Mass Grave of Young Children Found in Germany

A mass grave containing the bodies of at least 20 children has been found in a cemetery in western Germany. Authorities are checking indications that the children fell victim to Hitler's "euthanasia" program which killed thousands of people with mental and physical disabilities...

Around 70,000 people deemed "unworthy of life" were murdered in the program between autumn 1939 and summer 1941 through gassing and lethal injections. Several tens of thousands of disabled people were murdered in the years that followed in hospitals and sanatoriums, usually through injections or drug overdoses.

The Australian:

Euthanase disabled babies, say doctors

LONDON: One of Britain's leading medical colleges is calling on the health profession to consider permitting the euthanasia of seriously disabled newborn babies.

The proposal by the Royal College of Obstetricians and Gynaecology is a response to the number of such children surviving because of medical advances.

The college is arguing that "active euthanasia" should be considered for the overall good of families, and to to spare parents the emotional burden and financial hardship of bringing up the hardest-hit babies....

The college's submission was welcomed by John Harris, a member of the Government's Human Genetics Commission and professor of bioethics at Manchester University.

"We can terminate for serious fetal abnormality up to term but cannot kill a newborn," he said. "What do people think has happened in the passage down the birth canal to make it OK to kill the fetus at one end of the birth canal but not at the other?"

Peter Singer, author of Animal Liberation and The President of Good and Evil: The Ethics of George W. Bush:

... we have already looked beyond abortion to infanticide.
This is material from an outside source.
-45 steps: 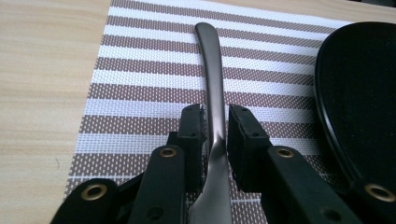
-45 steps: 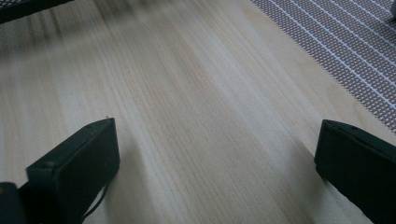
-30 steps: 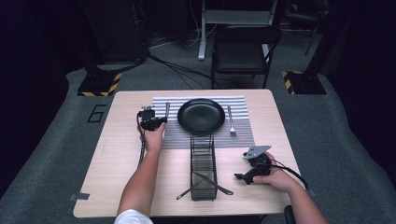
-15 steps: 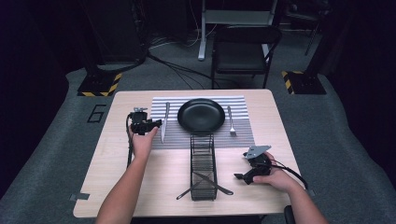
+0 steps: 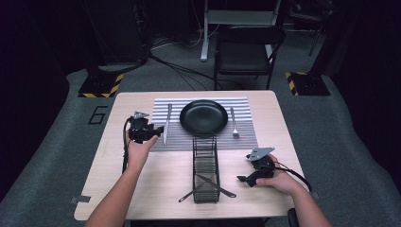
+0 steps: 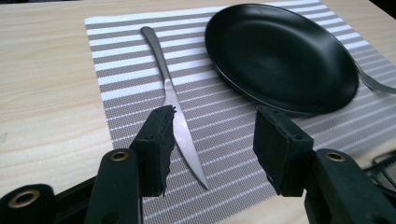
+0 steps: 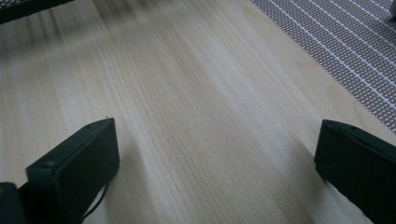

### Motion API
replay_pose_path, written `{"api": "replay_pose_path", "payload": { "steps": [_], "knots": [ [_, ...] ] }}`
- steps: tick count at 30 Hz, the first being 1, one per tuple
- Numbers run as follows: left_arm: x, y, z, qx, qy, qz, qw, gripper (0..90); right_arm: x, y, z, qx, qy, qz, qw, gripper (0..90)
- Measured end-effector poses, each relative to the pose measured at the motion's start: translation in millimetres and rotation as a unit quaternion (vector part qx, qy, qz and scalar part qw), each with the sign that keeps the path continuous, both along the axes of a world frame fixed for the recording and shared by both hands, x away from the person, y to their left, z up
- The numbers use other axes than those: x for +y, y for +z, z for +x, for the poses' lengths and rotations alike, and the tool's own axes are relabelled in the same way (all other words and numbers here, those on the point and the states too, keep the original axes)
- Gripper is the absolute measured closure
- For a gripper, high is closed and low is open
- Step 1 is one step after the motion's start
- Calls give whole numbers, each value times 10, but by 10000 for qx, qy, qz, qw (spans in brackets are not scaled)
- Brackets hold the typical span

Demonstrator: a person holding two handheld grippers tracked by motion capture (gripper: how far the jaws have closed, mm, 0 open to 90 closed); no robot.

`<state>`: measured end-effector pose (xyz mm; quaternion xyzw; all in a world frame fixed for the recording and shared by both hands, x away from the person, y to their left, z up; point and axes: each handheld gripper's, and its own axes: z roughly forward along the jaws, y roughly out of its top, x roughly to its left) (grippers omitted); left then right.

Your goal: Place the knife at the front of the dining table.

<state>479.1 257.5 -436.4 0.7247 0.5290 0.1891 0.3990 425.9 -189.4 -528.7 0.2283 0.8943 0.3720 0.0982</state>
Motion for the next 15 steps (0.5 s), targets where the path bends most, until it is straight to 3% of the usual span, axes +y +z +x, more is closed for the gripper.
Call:
{"api": "replay_pose_path", "payload": {
  "steps": [8,15],
  "knots": [
    [23,22,-226,-74,-258,105,9996,474,0,0,-1,2,-3,0,10000,0],
    [82,-10,-390,-54,-287,135,9995,464,0,0,-1,2,-6,1,10000,0]
  ]
}}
In so doing we will have confirmed the suspicion of supporters of the sanctity of human life that once abortion is accepted, euthanasia lurks around the next comer - and for them, euthanasia is an unequivocal evil.

Via animal-rights group Animal Liberation Front:

[Peter Singer has said,] "When the death of a disabled infant will lead to the birth of another infant with better prospects of a happy life, the total amount of happiness will be greater if the disabled infant is killed ... killing a disabled infant is not morally equivalent to killing a person. Very often it is not wrong at all." ...
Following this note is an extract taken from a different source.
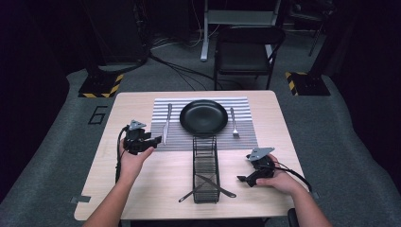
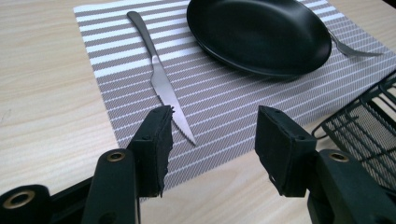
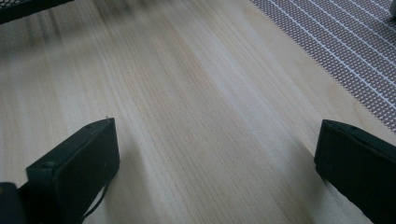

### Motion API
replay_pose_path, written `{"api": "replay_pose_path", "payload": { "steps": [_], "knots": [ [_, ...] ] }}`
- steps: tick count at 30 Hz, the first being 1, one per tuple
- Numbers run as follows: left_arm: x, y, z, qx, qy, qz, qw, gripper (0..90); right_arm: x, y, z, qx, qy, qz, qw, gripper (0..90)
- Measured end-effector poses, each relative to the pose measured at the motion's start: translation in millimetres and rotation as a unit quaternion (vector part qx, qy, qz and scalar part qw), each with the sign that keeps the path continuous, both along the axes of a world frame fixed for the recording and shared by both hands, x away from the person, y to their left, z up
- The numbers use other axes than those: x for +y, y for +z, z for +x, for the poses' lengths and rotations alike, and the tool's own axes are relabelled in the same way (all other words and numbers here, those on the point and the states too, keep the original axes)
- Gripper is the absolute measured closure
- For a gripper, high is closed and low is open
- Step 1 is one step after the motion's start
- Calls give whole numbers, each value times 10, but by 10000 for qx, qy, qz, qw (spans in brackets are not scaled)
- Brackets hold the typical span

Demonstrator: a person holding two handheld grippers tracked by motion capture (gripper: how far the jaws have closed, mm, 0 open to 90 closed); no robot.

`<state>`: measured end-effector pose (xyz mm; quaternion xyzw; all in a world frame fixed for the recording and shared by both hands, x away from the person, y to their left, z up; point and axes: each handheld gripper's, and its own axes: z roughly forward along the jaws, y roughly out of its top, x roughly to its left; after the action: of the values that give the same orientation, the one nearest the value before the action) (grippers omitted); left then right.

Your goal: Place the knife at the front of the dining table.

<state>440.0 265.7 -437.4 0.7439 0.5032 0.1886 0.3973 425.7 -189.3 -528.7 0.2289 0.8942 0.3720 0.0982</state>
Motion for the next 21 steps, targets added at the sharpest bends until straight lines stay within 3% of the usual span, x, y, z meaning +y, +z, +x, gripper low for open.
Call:
{"api": "replay_pose_path", "payload": {
  "steps": [9,21],
  "knots": [
    [96,-138,-168,57,-142,78,9999,447,0,0,-1,2,-3,0,10000,0],
    [174,-448,-272,258,-33,93,9996,429,0,0,-2,2,-8,1,10000,0]
  ]
}}
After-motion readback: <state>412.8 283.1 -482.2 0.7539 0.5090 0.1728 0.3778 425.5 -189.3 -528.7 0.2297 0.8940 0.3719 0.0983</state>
For Singer's critics, there are two disturbing assumptions here: the fact that for Singer a life can be sacrificed in an effort to bring about a greater good, and that he considers hemophilia, chronic urinary tract infections, and other conditions sufficiently debilitating so as to disqualify their victims from "personhood."

And yet people still believe that Hitler's eugenics weren't a "progressive" idea of that time. Huxley, Margaret Sanger, Justice Oliver Wendell Holmes, George Bernard Shaw, H.G. Wells, Dr. Charles Davenport -- like their modern counterparts (Singer, Dr. John Harris, Dutch leaders) these men were left-leaning progressives, not 'conservatives'.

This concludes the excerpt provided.